This week’s Courier Herald column:
There is very little that can serve as fodder for today’s outrage machine than an error, a lapse in judgement, or a poor decision made by a classroom teacher. It is the nightmare scenario for not only most teachers, but principals and other high-level bureaucrats within the education system.
The past few weeks have provided two such incidents in the metro-Atlanta area. The first has become an issue in the Georgia GOP gubernatorial primary.
A Cherokee County high school math teacher told two students their shirts with the slogan “Make America Great Again” were not permitted in class, as a violation of the school’s dress code. The teacher also shared her personal opinion about the campaign slogan to the class.
The school system issued a statement indicating “The school’s Principal immediately met with and apologized to these students and their families.” Cherokee County School Superintendent also apologized on behalf of the district.
The system refused to comment on discipline that the teacher may face. In a video statement given to the AJC, the teacher is less than apologetic. Despite banning shirts with a political slogan, she blames others for making this situation political. She states “people can wear President Trump T-shirts. It’s the statement ‘Make America Great Again’ that’s the problem.”
Her words hardly match those released by the Cherokee County School District.
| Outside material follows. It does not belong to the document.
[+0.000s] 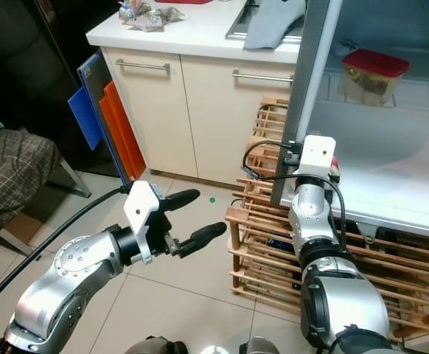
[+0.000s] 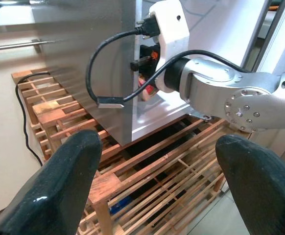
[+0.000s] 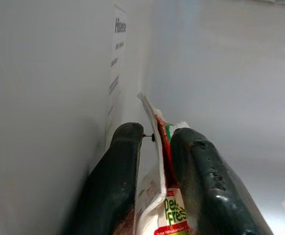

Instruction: Restocking fridge

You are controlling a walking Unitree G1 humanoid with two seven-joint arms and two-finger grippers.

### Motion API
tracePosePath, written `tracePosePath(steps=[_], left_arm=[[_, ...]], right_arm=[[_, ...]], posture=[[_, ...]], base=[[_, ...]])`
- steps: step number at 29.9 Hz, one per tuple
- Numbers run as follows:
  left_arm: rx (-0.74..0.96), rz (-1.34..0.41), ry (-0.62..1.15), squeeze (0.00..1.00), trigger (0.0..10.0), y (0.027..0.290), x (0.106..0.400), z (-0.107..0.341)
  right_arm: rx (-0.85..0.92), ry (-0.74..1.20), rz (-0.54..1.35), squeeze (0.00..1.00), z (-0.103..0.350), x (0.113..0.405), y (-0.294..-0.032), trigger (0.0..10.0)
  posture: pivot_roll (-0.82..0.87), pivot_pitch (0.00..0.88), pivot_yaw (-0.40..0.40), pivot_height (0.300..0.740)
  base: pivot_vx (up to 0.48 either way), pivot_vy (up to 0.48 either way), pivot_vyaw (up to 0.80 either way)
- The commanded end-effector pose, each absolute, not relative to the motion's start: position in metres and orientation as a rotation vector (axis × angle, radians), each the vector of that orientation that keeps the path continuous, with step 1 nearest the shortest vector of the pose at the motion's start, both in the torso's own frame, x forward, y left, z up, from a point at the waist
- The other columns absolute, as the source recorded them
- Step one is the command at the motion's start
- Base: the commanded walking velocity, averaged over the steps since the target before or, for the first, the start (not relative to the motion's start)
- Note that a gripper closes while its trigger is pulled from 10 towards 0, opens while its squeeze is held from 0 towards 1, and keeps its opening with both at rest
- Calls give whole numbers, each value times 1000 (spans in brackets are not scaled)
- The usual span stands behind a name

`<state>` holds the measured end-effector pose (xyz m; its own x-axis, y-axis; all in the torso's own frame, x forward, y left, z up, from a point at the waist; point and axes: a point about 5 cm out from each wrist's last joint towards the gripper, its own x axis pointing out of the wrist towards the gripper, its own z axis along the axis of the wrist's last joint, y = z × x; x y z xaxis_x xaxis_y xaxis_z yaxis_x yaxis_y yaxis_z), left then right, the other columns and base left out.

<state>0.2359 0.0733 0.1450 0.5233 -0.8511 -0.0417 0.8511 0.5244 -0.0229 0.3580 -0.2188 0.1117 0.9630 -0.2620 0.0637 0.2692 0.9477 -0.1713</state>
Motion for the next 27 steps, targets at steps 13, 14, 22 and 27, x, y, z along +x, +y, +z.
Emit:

According to the video she is being kept out of the classroom. That’s still not good enough for at least one candidate for Governor, who plans a protest at the school this week when the students have returned from fall break to demand she be terminated.
(I’ll save giving him the publicity by not mentioning his name. This will also keep me from suggesting that any candidate that wants to have a protest but waits until minors will be present is being deliberately exploitative.)
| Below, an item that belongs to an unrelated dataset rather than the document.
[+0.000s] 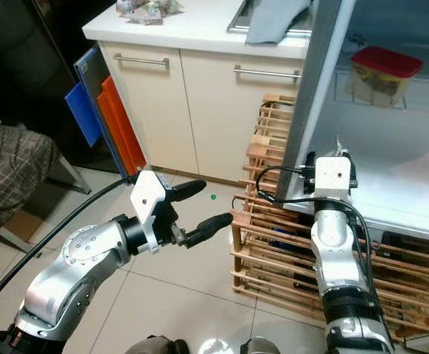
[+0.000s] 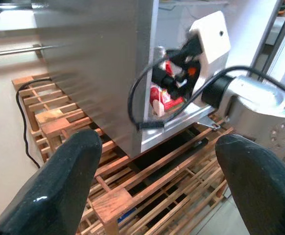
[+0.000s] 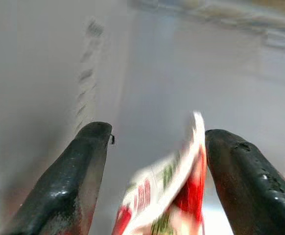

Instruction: Restocking fridge

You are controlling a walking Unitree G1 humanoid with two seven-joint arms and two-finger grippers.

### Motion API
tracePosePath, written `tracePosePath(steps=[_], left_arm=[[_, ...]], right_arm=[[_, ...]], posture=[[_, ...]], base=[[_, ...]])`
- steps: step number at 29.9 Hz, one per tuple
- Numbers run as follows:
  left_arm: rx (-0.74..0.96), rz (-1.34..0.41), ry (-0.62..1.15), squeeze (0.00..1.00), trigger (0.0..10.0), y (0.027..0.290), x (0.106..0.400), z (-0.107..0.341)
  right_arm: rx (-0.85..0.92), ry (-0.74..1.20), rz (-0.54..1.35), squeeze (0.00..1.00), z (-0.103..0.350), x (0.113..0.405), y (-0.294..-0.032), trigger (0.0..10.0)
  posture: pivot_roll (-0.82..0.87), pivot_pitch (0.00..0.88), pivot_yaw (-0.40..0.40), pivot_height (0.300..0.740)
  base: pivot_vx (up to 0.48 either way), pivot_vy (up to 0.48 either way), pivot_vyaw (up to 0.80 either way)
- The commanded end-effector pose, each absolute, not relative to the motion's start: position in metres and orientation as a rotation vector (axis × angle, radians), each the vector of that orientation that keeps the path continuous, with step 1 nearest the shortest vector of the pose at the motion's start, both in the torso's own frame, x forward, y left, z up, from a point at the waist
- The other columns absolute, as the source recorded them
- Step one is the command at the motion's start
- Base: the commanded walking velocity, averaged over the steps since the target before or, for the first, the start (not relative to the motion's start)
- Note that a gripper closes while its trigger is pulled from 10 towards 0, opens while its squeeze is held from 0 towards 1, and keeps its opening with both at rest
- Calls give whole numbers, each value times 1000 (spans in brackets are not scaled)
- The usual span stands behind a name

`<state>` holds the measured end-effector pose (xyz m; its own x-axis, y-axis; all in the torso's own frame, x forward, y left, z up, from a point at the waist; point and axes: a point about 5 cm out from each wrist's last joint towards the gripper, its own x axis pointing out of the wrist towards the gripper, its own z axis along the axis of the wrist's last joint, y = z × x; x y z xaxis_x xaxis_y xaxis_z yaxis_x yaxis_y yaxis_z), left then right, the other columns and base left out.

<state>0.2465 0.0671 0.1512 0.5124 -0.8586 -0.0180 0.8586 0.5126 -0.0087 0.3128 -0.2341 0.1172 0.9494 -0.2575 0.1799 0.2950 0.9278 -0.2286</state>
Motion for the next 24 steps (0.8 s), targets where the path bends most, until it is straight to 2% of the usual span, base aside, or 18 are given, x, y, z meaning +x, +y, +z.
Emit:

Meanwhile, over in DeKalb County, a middle school teacher has been removed from her classroom due to an assignment involving profane rap lyrics. Her assignment broke down the lyrics to a song, line by line, and asked the students to re-write the lyrics in a more positive light.
I can’t say I’m familiar with the song in question, but I’m going to go out on a limb and guess that the teacher believed her students were. Regardless, as the DeKalb Superintendent told WSB TV “we encourage teacher creativity but we expect instruction to be…age appropriate.”
Both cases involve judgement calls that teachers made. Both resulted in teachers being removed, at least temporarily, from their classrooms. And both involve fodder for social media that likes to beat up on classroom teachers for the exact policies many of the same folks demand.
Go back to the recent debates over the adoption of Georgia’s Performance Standards. They were almost scrapped because they became tied up in the Common Core debate, and were inappropriately labeled as “curriculum”. The argument was that classroom teachers know what they need to teach, and don’t need to be told by bureaucrats.
Then there is the ever present yet unanswered question of how to set accountability standards to show results for the money invested in education. We’ve systematically rolled back testing requirements, but also the number of subjective evaluations by school administrators over their classroom personnel. We don’t seem to care much for objective or subjective evaluation of our classrooms these days.
There’s also the ever present “local control” argument, the one that says a locally elected school board knows their community standards best. This was the main rallying cry used to kill the Constitutional Amendment for Georgia’s proposed Opportunity School District. It’s an argument that holds until a statewide candidate for Governor believes that lib’rul Cherokee County needs a potential statewide elected official to step in to enforce the right to help Make America Great Again.
We have an electorate that wants our teachers to be completely untethered, but then wants to beat up on the entire education system when one teacher goes rogue or makes an error in judgment. We also have a student and parent population that knows that traditional and social media are just a text or post away should they feel aggrieved.
We should understand that this is exactly the system we’ve demanded. Teachers are given wide latitude, at least in theory. But most are also unlikely willing to push the educational envelope for fear of becoming the subject of a news story and/or litigation.
We need to find a way to encourage our teachers to take more chances to improve student performance, not less. Part of that process would require is to keep our outrage in check when an incident makes its way into media.